A 40-year-old Bolivian male presented to the Emergency Department complaining of upper abdominal pain accompanied by progressive dysphagia and odynophagia over the previous month. Past medical history was remarkable for non-complicated peptic ulcer ten years ago. He denied both alcohol and tobacco consumption or illicit drugs use. The patient reported moderate epigastric burning feeling with further development of non-colicky pain as well as progressive dysphagia, first to solids and later to liquids. The patient eventually suffered from severe odynophagia, for which he had taken occasional acetaminophen without symptomatic relief. Review of systems was unremarkable for nausea, vomiting or halitosis.
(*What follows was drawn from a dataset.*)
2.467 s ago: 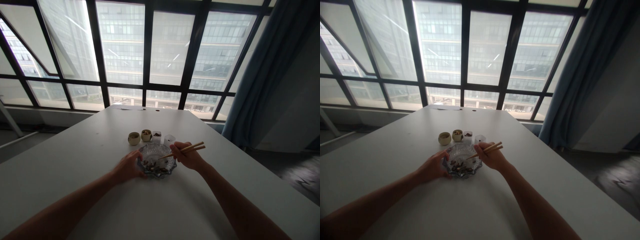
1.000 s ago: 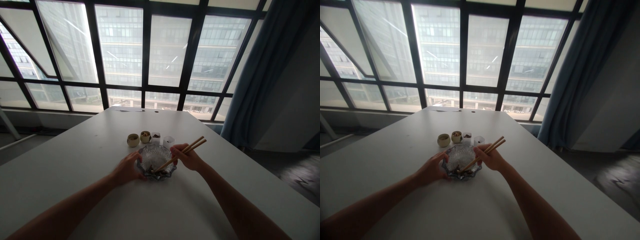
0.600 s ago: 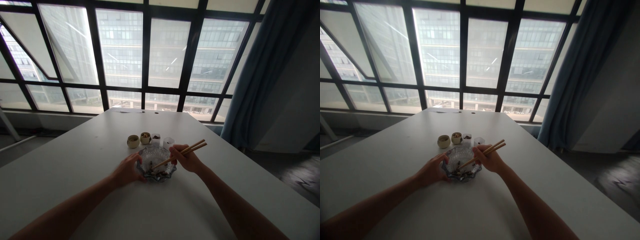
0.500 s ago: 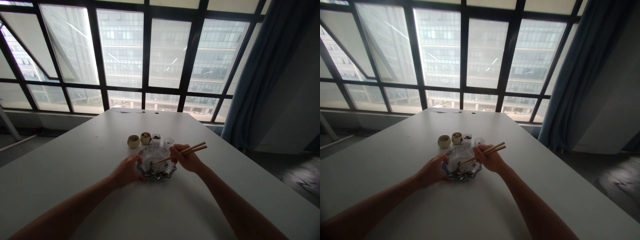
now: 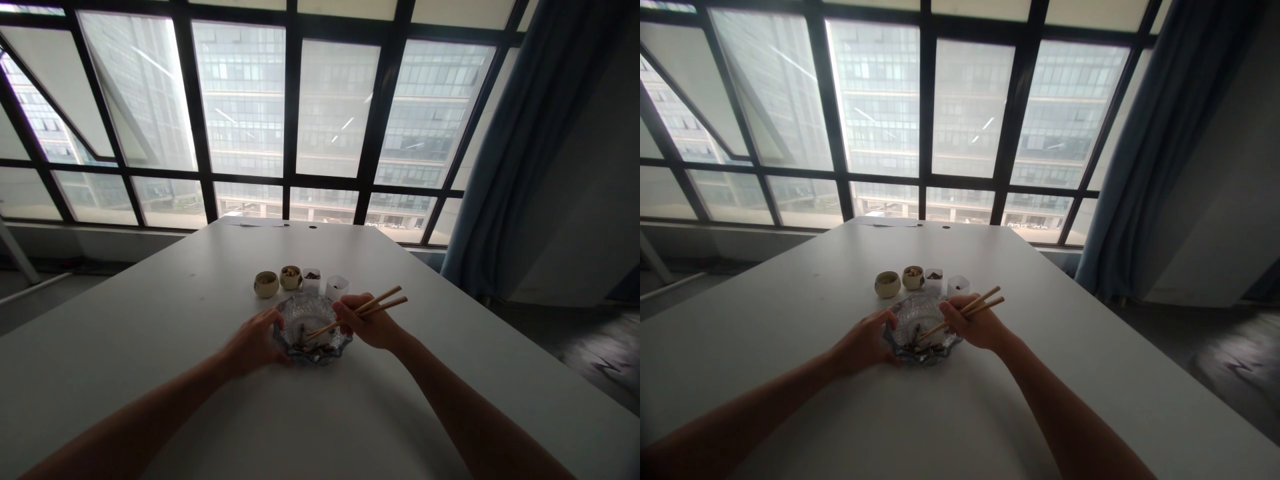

He had not experienced weight loss, decrease in appetite or fever. On physical examination the patient appeared well-nourished and hydrated. Oral cavity examination excluded the presence of exudates. No cervical lymphadenopathy was noted and cardiopulmonary examination was unremarkable. Laboratory testing showed normal complete blood count and renal and hepatic function tests. Chest X-ray revealed no abnormalities. Further testing for human immunodeficiency and hepatitis B and C viruses was negative.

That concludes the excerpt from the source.